Count the lines below that contain the word "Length" and give only the number.

- Opening Delimiter -

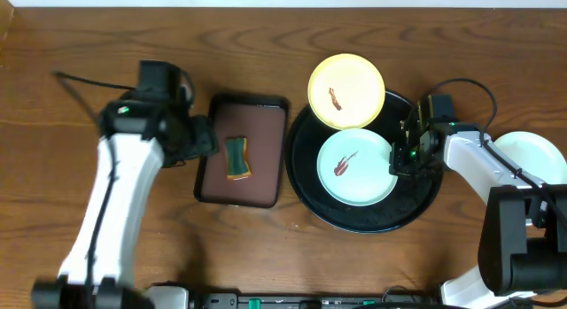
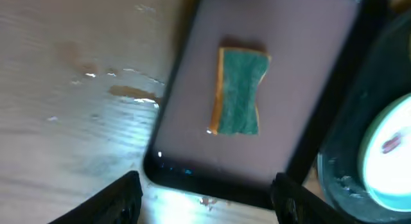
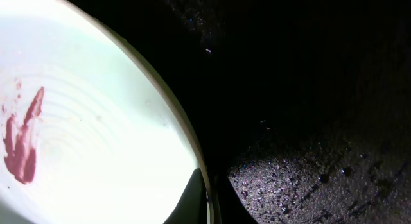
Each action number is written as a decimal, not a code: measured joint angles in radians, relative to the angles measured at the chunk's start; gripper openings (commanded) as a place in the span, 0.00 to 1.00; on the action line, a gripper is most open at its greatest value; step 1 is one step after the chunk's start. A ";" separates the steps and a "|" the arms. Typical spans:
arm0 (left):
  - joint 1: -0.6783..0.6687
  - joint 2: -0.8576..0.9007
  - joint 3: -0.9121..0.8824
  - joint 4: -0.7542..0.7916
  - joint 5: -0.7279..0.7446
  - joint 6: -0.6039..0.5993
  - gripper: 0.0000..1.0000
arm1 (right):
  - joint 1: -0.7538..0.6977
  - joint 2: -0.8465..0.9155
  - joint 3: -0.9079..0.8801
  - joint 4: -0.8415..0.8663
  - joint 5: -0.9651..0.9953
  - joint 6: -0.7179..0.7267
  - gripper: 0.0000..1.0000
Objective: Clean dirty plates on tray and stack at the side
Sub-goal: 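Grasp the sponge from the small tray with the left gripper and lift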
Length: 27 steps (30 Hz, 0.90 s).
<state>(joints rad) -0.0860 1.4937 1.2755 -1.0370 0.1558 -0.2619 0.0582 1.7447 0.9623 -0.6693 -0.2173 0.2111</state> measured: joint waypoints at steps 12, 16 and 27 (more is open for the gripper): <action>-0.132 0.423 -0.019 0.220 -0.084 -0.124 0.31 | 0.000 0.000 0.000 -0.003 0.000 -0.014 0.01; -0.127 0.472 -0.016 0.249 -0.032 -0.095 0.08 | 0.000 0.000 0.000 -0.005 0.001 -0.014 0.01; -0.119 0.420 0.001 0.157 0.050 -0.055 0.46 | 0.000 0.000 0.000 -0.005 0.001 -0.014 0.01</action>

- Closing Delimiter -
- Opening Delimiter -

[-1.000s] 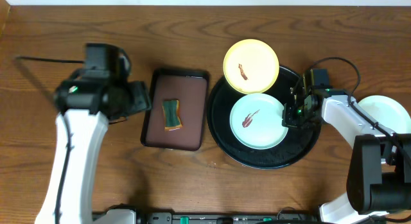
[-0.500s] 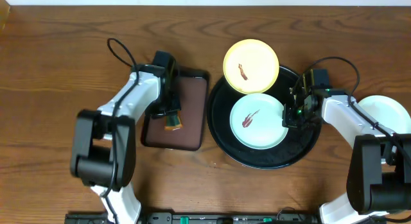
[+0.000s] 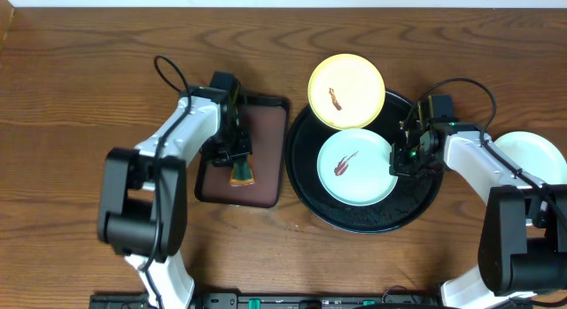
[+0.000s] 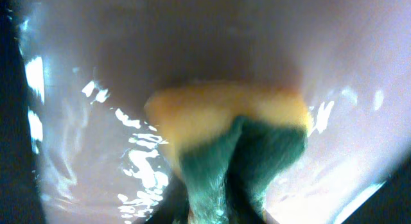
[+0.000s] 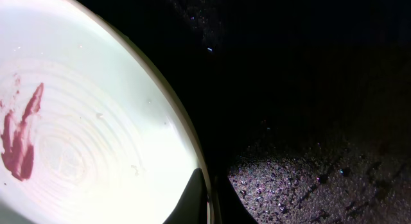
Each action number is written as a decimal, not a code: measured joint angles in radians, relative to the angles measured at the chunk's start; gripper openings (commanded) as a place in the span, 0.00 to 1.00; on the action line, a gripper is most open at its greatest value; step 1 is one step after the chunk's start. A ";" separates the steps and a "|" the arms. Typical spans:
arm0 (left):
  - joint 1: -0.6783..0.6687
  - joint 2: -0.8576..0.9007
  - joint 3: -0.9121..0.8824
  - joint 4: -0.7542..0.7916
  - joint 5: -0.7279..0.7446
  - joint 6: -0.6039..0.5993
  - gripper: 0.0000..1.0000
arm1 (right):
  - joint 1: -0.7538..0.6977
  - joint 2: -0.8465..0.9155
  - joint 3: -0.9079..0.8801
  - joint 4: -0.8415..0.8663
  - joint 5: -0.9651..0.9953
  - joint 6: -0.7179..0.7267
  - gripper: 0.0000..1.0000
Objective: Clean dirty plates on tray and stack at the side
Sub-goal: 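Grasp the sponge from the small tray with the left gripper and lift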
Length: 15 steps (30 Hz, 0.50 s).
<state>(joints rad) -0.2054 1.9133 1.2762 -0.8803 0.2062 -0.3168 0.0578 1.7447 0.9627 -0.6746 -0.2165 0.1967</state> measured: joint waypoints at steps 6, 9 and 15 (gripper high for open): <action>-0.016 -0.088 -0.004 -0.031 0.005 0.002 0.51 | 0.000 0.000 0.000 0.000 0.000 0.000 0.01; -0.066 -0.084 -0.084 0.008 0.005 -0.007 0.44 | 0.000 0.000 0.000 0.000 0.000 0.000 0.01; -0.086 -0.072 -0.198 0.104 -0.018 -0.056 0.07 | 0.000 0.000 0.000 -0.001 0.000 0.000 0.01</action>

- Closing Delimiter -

## Output of the task
2